* **What this task involves**
Filter the entries, keeping every line with the word "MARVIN".
• • • •
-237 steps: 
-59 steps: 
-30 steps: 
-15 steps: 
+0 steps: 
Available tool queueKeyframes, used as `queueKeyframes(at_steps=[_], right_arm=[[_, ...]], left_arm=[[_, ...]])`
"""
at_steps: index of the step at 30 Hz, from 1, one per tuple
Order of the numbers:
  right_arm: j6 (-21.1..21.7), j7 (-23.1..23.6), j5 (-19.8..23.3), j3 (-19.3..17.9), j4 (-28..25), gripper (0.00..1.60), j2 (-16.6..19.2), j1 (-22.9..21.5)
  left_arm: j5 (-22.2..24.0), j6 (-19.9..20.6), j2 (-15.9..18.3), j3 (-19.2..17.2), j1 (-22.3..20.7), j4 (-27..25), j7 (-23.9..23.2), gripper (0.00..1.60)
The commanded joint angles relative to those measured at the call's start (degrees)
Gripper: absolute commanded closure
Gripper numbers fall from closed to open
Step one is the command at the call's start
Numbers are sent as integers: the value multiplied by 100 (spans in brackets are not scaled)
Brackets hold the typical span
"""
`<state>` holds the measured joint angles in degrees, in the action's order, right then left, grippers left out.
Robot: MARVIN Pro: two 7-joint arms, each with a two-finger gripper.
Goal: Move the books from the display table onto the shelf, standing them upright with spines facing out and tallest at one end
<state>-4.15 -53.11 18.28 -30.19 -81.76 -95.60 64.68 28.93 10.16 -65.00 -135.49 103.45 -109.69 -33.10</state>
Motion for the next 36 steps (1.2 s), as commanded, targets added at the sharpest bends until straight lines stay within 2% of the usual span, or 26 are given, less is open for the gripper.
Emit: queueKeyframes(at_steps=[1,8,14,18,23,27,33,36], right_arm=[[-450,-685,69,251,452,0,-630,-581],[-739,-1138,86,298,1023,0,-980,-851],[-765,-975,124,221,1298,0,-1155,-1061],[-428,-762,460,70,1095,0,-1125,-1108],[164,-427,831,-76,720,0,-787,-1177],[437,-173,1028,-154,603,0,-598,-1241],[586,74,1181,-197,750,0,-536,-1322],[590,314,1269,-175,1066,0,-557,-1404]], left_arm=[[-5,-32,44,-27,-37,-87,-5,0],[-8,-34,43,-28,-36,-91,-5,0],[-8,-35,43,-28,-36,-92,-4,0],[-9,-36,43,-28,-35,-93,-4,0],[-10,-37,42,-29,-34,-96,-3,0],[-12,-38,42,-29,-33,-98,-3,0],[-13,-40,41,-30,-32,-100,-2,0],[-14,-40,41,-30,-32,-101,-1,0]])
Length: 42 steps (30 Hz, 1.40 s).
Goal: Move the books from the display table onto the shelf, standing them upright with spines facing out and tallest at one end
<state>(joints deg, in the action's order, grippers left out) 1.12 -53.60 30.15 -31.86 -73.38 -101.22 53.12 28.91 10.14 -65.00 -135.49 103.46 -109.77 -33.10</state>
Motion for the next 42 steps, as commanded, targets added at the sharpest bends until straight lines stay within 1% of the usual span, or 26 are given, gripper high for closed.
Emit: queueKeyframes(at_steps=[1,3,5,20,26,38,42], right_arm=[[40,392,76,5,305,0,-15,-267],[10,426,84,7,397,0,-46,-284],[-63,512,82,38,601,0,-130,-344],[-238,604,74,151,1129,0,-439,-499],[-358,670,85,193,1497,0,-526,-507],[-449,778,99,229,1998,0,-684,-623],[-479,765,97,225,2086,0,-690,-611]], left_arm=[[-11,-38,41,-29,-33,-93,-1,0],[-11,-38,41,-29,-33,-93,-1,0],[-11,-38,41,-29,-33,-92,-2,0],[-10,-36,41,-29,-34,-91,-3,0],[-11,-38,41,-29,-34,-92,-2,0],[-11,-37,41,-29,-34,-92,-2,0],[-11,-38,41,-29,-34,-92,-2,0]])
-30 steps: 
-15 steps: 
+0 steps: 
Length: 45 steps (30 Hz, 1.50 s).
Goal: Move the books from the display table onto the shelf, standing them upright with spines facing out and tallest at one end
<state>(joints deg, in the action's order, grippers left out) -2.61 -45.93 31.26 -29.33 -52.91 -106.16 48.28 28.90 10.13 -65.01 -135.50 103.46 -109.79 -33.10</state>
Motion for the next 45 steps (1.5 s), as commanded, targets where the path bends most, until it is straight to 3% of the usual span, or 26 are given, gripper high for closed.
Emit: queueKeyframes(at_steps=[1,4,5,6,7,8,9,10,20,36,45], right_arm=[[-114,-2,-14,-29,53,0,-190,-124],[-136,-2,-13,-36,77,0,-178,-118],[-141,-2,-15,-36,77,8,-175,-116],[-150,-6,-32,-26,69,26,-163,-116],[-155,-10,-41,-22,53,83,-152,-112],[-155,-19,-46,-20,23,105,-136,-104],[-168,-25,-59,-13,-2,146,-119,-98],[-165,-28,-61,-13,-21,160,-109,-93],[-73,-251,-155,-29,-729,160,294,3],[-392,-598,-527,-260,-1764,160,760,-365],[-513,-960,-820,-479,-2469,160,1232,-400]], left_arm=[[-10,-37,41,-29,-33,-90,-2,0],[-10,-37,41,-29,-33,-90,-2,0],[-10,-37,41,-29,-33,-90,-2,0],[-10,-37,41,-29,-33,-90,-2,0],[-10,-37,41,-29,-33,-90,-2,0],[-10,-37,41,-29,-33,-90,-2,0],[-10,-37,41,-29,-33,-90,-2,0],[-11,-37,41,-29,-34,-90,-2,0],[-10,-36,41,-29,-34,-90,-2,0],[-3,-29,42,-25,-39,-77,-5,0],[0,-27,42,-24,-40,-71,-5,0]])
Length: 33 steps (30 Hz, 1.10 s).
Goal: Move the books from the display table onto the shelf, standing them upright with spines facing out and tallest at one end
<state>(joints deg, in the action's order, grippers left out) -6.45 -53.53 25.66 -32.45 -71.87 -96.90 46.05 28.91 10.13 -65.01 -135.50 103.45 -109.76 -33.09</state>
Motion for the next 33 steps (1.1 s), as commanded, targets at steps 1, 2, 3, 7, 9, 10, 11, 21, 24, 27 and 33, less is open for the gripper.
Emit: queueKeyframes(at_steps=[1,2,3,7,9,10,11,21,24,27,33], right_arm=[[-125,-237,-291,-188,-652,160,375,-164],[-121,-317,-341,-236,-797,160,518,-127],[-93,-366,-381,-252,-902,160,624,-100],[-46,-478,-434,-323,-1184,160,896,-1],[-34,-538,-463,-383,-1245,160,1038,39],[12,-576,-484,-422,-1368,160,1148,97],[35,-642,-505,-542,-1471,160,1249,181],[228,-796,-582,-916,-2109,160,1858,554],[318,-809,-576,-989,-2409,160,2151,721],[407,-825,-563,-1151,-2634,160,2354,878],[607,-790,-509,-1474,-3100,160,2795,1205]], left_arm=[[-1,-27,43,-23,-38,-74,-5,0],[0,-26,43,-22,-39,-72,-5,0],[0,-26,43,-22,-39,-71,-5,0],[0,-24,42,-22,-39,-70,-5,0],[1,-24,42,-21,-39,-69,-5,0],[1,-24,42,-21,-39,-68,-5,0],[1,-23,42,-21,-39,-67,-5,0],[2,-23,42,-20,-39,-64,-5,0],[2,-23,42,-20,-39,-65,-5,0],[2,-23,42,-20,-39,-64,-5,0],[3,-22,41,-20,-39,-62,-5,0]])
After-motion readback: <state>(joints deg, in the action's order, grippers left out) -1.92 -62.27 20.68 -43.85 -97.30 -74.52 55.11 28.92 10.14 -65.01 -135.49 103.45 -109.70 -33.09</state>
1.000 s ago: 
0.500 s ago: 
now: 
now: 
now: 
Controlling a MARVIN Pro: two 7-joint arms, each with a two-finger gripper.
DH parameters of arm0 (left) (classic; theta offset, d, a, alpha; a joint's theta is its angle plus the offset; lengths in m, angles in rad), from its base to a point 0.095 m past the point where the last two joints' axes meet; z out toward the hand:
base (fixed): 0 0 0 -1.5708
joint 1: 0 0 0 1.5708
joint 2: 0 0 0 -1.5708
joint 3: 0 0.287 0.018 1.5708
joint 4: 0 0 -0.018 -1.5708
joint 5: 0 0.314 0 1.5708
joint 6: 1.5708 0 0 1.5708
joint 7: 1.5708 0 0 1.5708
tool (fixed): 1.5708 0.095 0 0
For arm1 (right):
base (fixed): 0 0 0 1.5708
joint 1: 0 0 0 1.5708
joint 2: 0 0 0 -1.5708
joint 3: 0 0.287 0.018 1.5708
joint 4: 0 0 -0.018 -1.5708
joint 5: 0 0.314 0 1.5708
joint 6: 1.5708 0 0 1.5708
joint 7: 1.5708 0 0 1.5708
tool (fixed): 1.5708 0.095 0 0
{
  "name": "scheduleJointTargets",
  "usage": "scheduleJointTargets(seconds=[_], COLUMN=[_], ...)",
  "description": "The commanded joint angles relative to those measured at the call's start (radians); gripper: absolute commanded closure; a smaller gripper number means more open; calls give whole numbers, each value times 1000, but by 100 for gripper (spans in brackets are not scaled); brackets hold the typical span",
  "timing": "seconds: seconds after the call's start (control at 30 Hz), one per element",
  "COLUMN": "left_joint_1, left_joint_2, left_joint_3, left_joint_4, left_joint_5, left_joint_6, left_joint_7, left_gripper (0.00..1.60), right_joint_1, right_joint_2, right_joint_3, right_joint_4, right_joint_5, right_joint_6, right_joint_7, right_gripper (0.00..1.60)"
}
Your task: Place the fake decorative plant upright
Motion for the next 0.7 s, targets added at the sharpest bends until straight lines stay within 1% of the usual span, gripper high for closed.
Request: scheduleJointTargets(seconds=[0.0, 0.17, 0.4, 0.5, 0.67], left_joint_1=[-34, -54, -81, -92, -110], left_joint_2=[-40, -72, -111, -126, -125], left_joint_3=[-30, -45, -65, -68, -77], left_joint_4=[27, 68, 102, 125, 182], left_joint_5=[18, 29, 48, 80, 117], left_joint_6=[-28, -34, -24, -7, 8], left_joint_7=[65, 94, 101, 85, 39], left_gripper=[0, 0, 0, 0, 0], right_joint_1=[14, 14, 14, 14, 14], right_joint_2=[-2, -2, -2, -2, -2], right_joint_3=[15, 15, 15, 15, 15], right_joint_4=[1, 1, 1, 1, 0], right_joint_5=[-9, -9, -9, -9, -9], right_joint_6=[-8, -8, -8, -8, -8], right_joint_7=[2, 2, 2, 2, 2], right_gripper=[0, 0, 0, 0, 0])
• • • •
* **Expected answer**
Robot: MARVIN Pro: two 7-joint arms, each with a two-finger gripper.
Controlling a MARVIN Pro: two 7-joint arms, each with a two-finger gripper.

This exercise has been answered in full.